The task:
Transcribe word for word the lines below from the line with "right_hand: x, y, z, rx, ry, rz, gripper" through the line with "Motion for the", ends included.

========

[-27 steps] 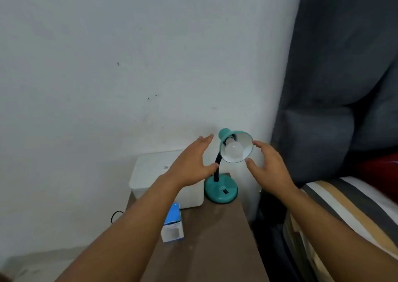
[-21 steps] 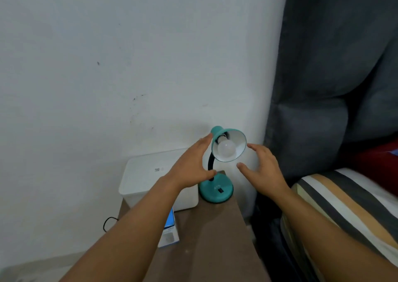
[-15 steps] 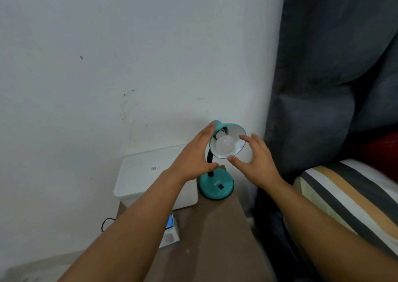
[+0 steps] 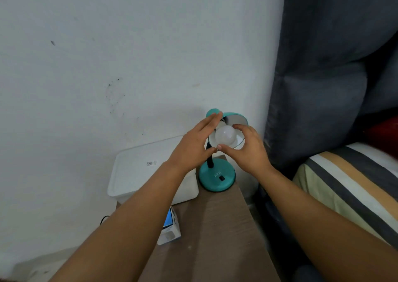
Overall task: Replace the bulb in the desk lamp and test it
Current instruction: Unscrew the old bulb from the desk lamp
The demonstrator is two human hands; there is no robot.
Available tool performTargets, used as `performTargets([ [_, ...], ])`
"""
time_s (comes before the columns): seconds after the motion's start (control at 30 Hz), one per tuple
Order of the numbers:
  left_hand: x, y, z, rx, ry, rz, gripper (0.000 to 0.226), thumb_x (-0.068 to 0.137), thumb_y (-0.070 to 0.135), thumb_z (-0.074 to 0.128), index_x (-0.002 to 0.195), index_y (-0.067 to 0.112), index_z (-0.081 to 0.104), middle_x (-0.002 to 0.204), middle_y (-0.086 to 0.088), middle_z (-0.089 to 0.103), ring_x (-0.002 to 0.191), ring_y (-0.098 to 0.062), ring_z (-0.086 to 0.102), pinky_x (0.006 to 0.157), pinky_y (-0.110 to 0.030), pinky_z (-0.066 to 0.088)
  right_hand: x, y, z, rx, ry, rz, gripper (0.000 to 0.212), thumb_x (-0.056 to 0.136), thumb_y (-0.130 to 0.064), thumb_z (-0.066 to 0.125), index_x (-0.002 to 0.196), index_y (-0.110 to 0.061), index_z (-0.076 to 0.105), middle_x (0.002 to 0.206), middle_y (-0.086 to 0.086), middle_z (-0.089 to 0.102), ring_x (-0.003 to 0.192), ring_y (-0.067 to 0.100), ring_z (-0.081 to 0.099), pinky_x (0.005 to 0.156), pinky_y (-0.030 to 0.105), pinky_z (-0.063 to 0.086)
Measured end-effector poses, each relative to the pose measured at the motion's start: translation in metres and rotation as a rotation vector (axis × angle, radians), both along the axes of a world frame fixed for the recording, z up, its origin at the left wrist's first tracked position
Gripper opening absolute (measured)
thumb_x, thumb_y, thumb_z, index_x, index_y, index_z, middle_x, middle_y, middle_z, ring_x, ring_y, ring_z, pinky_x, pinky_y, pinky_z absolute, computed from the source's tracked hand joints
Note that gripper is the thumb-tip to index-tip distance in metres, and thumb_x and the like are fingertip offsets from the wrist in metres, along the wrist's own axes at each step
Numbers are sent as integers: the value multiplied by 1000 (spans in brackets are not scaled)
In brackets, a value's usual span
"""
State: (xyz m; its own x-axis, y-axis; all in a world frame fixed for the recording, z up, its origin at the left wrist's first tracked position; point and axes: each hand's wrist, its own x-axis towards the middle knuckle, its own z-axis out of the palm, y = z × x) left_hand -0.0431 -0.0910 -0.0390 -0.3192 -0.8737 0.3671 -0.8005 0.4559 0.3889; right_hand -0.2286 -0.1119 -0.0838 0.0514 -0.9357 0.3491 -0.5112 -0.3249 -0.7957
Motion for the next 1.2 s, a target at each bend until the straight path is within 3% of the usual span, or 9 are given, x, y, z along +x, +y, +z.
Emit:
performTargets([
  [0.2,2,-3,-2,-16,-18,-8,100,85,20,79,157,42,14,163,6,27,144,-16,38,109,-40,47,5,-2,-5,-1,-25,-17,67,74,-49,80,131,-29,52,132,-2,53,120,16,48,94,28,41],
  [0.33,3,-6,-1,-10,-8,-17,101,81,16,81,157,41,19,163,4,30,143,-18,40,109,-43,47,6,-4,-10,-30,30,-39,71,77,-41,80,139,-37,44,150,4,38,135,28,39,108,52,42],
  [0.4,3,-6,-1,-7,-1,-21,102,81,15,81,157,42,19,163,4,30,142,-18,42,109,-42,47,7,-4,-10,-21,21,-41,74,76,-40,80,140,-38,42,154,4,33,138,30,37,109,55,41],
  [0.53,4,-6,-1,0,11,-26,102,81,16,82,156,44,18,162,5,30,144,-17,39,109,-41,47,7,-2,-10,1,4,-37,82,72,-52,78,141,-33,37,153,1,35,139,26,36,109,53,40],
  [0.73,4,-6,-1,-4,19,-32,99,82,18,81,156,45,20,162,5,31,145,-16,38,110,-42,46,10,0,-8,52,-39,-80,75,66,-72,68,127,-31,54,138,0,50,125,23,48,100,52,48],
  [0.87,4,-4,-2,-2,32,-18,101,81,13,81,156,43,20,162,5,31,144,-17,39,110,-40,46,7,-1,-6,46,62,-71,73,76,-58,73,139,-31,48,160,8,28,145,30,28,114,53,34],
  [0.93,5,-2,-3,-6,28,-12,102,81,13,81,156,43,19,163,5,30,145,-16,38,111,-40,46,6,0,-7,42,33,-34,69,78,-51,75,138,-30,48,155,8,34,140,29,35,111,51,39],
  [1.07,3,-2,-6,-5,30,-10,101,83,14,80,156,44,18,163,6,29,146,-16,36,112,-40,44,8,5,-2,49,-73,-3,63,78,-40,79,132,-23,51,135,2,51,121,18,49,95,30,43],
  [1.2,2,-2,-7,-1,68,-14,95,85,17,78,156,45,20,163,6,30,146,-15,36,111,-42,45,13,7,2,128,-181,-34,71,70,-48,83,129,-21,52,124,-3,56,111,13,53,92,33,49],
])
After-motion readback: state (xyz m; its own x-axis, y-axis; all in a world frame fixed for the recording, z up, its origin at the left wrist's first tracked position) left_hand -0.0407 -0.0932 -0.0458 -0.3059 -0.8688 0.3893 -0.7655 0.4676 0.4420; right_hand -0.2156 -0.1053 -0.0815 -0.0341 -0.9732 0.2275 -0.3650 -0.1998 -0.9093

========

Reply:
  right_hand: x, y, z, rx, ry, rz, gripper (0.000 to 0.212), thumb_x (-0.056 to 0.136), thumb_y (-0.130 to 0.064), thumb_z (-0.066 to 0.125), index_x (-0.002 to 0.196), index_y (-0.110 to 0.061), index_z (-0.076 to 0.105), middle_x (0.002 to 0.206), middle_y (-0.086 to 0.086), middle_z (-0.089 to 0.102), ring_x (-0.003 to 0.192), ring_y (-0.067 to 0.100), ring_z (-0.081 to 0.099), pinky_x (0.005 to 0.156), pinky_y (-0.030 to 0.105), pinky_z (-0.063 to 0.086)
Measured end-effector poses, each relative to the pose measured at the motion's start: translation in metres and rotation as a rotation vector (axis × angle, radians), both along the axes of a world frame fixed for the recording, z up, its origin at the left wrist's first tracked position
Gripper opening absolute (measured)
thumb_x, thumb_y, thumb_z, index_x, index_y, index_z, middle_x, middle_y, middle_z, ring_x, ring_y, ring_z, pinky_x, pinky_y, pinky_z absolute, computed from the source's tracked hand joints
Note that gripper is the thumb-tip to index-tip distance in metres, and thumb_x and the like are fingertip offsets from the wrist in metres, along the wrist's own axes at each step
Numbers are sent as integers: the value multiplied by 1000 (spans in brackets are not scaled)
In brackets, a value's usual span
"""
State: (xyz m; its own x-axis, y-axis; all in a world frame fixed for the recording, z up, its origin at the left wrist's first tracked position; point and axes: each hand's wrist, its own x-axis towards the middle knuckle, its own z-axis out of the palm, y = z × x) left_hand -0.0431 -0.0910 -0.0390 -0.3192 -0.8737 0.3671 -0.8005 0.4559 0.3889; right_hand -0.2286 -0.1119 -0.0838 0.0514 -0.9357 0.3491 -0.5112 -0.3249 -0.7957
Motion for the next 1.2 s, a target at each bend until the straight path is within 3% of the usual span, or 9 are given, x, y, z along +x, +y, +z.

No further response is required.